Our existing patients, their families, and psychiatric providers were involved in a discussion regarding a decision to hold treatment, extend the interval of M-ECT, or suspend treatment altogether. Each plan was ultimately flexible depending on how things evolved over time. Several patients on weekly M-ECT have been able to continue at this interval, as their risk of acute psychiatric decompensation was felt to have been high without the treatment. The option of using lithium as a pharmacologic means to sustain remission after ECT was discussed with patient's providers if considered appropriate and safe, given the limitations of not being able to obtain laboratory monitoring or EKGS as might usually be done.

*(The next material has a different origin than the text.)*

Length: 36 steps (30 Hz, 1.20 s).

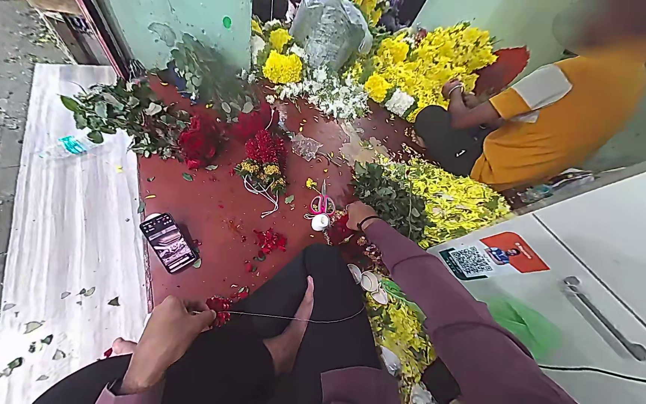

Hospital resources for ECT may be restricted or unavailable when the care of active COVID patients necessitates redeployment of anesthesiologists, and scarce PPE is in high demand. An excellent review of the approach used in the ECT program in Singapore8 describes coordinated planning with the health care system, the Ministry of Health and other governmental agencies. Using this strategy, practitioners were able to continue ECT while protecting staff, patients, and supporting the psychiatric needs of patients for whom ECT is the only treatment available. The 5 elements of their strategy include infection control measures, use of PPE and disinfection protocols, modifications in service operation with alternate ECT providers, PPE training for staff, and reducing demand by attempting to extend the interval of treatments through close follow-up with patients and their psychiatrists. Further enhancements in the preprocedural assessment of the ECT candidate may help lessen the risk to staff. We suggest that a routine chest x-ray should be considered for everyone, as well as COVID-19 PCR testing (where available) using a nasopharyngeal swab.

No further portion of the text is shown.